Software on our cluster can come from many places.

  1. Software that comes with the Operating System
  2. Custom software installed by your experiment
  3. Other software installed by your local system administrator

Software that comes with the Operating System

Normally you would not need to do anything special to use this software except know the name of the command to run it. The operating system normally provides only one very stable but normally very old version of a particular piece of software. This is often all you need and is a good thing to try first.

Software that comes from your experimental group

Your experiment may provide their own way of installing software. Particle Physics Linux team have some involvement in this, but normally the best place to start is by asking members of your group.
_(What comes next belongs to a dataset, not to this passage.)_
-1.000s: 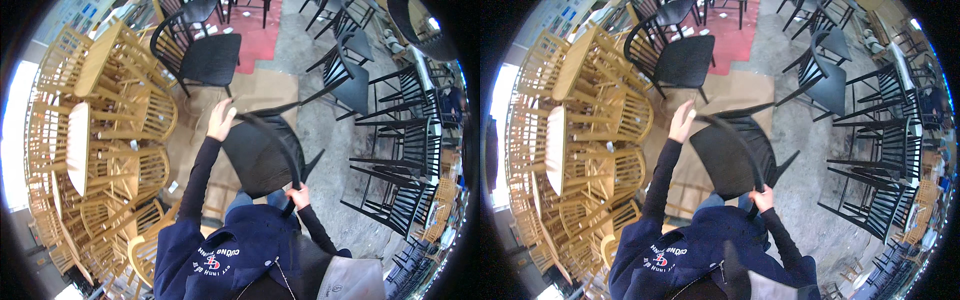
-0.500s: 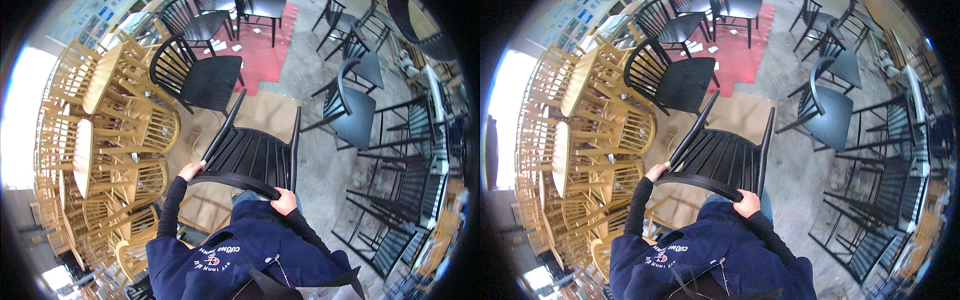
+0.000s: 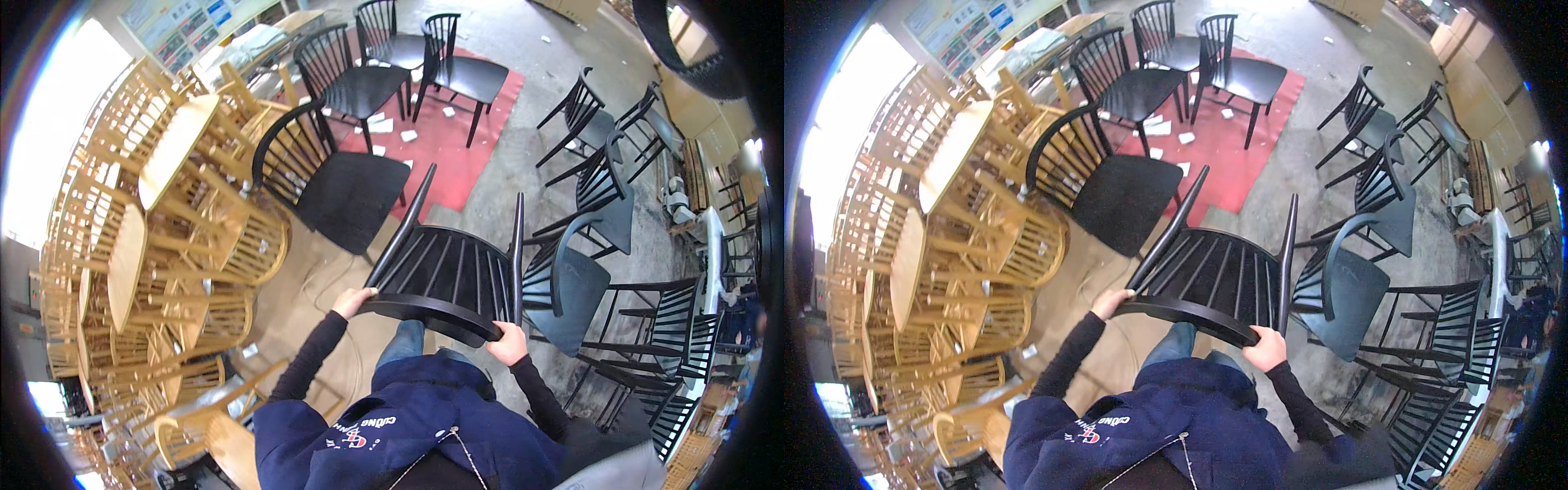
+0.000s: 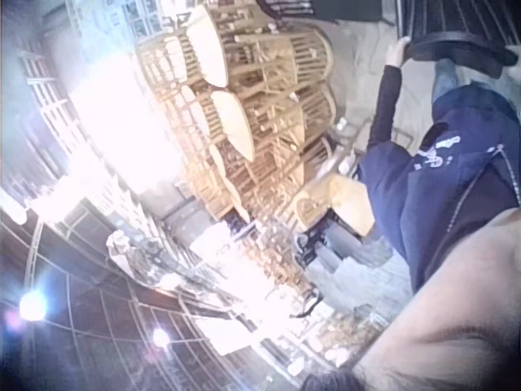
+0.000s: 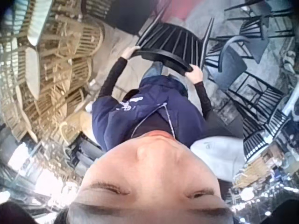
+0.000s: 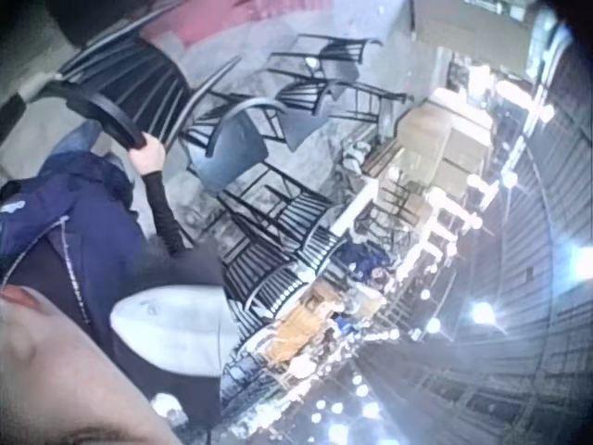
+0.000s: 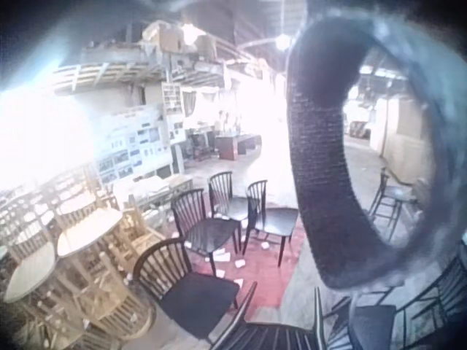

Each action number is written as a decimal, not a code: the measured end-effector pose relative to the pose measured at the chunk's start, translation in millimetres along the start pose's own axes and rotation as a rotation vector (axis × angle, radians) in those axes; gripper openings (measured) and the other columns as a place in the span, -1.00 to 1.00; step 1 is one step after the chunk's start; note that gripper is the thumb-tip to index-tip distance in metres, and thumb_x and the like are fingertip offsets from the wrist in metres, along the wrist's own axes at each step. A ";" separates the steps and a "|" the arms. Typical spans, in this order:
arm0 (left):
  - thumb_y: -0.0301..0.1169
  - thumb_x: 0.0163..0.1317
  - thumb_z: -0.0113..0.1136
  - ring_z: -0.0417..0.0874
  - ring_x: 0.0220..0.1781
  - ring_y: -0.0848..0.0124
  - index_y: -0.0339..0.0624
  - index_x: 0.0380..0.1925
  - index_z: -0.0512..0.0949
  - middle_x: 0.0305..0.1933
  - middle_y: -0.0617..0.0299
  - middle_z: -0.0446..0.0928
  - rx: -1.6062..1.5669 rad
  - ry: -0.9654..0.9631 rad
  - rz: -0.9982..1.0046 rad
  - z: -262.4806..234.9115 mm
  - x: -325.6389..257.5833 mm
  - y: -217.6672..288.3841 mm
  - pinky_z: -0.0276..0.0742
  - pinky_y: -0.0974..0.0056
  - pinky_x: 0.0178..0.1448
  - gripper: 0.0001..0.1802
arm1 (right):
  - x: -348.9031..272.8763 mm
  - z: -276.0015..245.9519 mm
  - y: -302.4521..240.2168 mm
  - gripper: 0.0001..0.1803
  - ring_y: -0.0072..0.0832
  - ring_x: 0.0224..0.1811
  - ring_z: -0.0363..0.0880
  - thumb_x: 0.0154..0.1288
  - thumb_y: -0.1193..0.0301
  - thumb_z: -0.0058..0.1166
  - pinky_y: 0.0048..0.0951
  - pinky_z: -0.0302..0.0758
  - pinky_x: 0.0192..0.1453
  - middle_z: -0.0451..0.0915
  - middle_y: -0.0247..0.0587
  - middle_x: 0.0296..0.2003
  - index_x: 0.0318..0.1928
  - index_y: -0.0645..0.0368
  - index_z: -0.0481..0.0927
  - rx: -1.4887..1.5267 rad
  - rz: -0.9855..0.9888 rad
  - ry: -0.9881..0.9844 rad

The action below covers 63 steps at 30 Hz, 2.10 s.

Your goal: The person picks up black wooden chairs from a stack and places them upright around a white table. They move multiple chairs one at a time, positioning them in a circular arrangement on the floor.

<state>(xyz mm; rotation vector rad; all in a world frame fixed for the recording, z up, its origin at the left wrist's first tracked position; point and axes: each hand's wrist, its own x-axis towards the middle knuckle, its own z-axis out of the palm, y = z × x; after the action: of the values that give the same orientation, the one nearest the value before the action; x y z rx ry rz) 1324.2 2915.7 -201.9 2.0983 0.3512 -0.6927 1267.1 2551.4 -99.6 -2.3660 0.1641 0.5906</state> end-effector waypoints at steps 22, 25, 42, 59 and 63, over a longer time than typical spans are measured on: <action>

For multi-site collaborations, often your software will be installed somewhere under /cvmfs. The way to set up your environment to use this software will be specific to your experiment.

Usually experimental software sets up the environment for a whole host of different packages different from the operating system version.

Software maintained by Particle Physics Linux Team

We can also set up packages and versions of standard software that can not be found or are inappropriate for the categories above. We use "environment modules" to provide a way to cleanly maintain multiple versions of a particular piece of software on the system. We can also offer the most help with these when things go wrong. Environment modules providing a particular piece of software need to be loaded before the software works. General instructions can be found at the following page: linux-network-software


  • You can usually expect packages within your experimental software to be compatible within one release from your experiment on the operating system it was intended for. Mixed environments from different versions of the software released by your experiment may break in unexpected ways. Avoid mixing environments or if you do, mix in one package at a time.
  • You can expect that all managed packages (modules) are either compatible with each other or will flag an incompatibility when loaded on the operating system for which they were intended.
  • Mixed environments between experimental software and managed software may be incompatible. Often this will be seen first if different versions of the compiler or python are used. Mix in one package at a time. Modules and experimental set-up scripts can and usually do load multiple packages at once to bring in all dependencies.